The newer pub/sub stuff promises to be very useful, too, but we didn't have a use-case for that, yet. Our app generally needs messages to persist until they are consumed.

What I can say however is that none of the concerns we initially had about performance/scalability held any water.

We are still running on a single redis instance (plus a slave) on a moderately sized server and it happily processes 100 messages/sec average between 4 producers and a varying number of consumers (20-100).

To add insult to injury our monitoring metrics show that this isn't even a worthwhile load for redis. The server is nowhere near breaking a sweat, the CPUs barely drop below 90% idle, there's no disk i/o to speak of, and the memory usage is more than reasonable (plenty headroom for our purposes).

Thus "just throw it at redis" has long become a common stopgap meme in this particular project. And so far we didn't have to replace any of these supposed stopgaps with something else.


Ah, very nice. It seems that I shouldn't have any qualms about throwing redis at most of my problems then, thanks!


in case you're wondering, we use a simple queueing thing called redpack:

https://github.com/luxdelux/redpack



thanks for the reply, I can see if you make no use of functionalities other than push/pop how redis would be just fine.

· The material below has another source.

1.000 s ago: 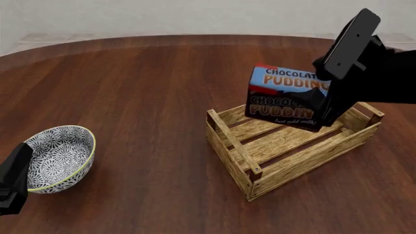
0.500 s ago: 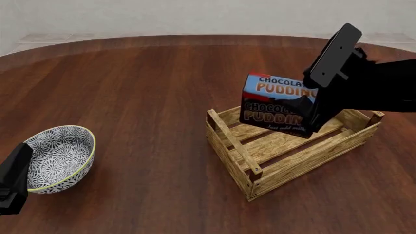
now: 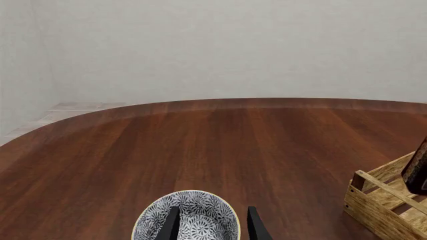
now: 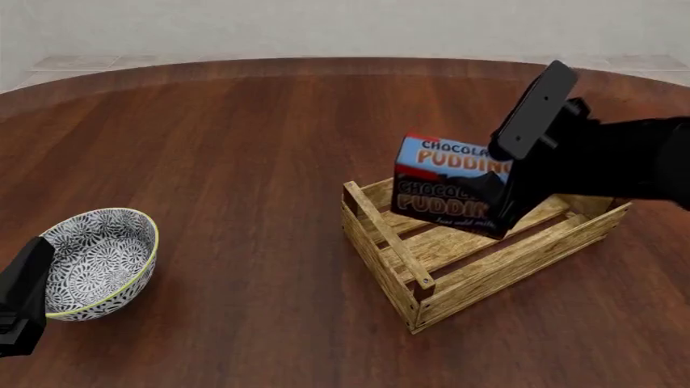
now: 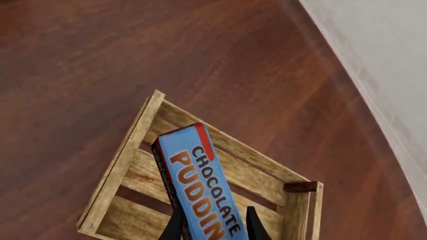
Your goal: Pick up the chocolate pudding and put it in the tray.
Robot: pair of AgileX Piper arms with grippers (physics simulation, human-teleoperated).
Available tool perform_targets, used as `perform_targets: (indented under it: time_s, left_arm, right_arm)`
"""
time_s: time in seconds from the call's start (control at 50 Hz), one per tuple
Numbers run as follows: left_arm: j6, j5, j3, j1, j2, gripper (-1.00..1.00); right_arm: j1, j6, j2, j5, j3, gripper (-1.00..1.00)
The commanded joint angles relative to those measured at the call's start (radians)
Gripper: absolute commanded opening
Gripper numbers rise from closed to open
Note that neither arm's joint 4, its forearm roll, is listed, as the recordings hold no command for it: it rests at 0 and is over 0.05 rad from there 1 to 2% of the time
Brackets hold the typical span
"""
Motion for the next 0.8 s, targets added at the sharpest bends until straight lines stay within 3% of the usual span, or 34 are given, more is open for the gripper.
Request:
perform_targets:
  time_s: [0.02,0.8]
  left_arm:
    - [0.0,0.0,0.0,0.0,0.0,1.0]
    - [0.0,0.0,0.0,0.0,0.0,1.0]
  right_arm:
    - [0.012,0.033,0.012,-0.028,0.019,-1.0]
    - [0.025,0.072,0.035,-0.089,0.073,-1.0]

Could you be so kind to qualify what load are we talking about, as producers/consumers & message rate/size/persistence level?

I have used ActiveMQ with systems of about ten nodes and a message rate of <2k/sec and it worked fine, and I always believed rabbitmq was faster/more stable (erlang bias!) so if your volume is 500k/s I'm ok, otherwise I'd file this as another slightly worrying information about rabbitmq (after the problems I heard from reddit)


After doing some stability testing, I'm now running 2.2.0 RC1 in production on http://wasitup.com

Unwise, maybe. But thanks to the ease of doing this upgrade on several nodes with Puppet I couldn't help myself.


Jeremy Zawodny is also running 2.2.0 at Craigslist, so it's really the case of saying: you are in good company :)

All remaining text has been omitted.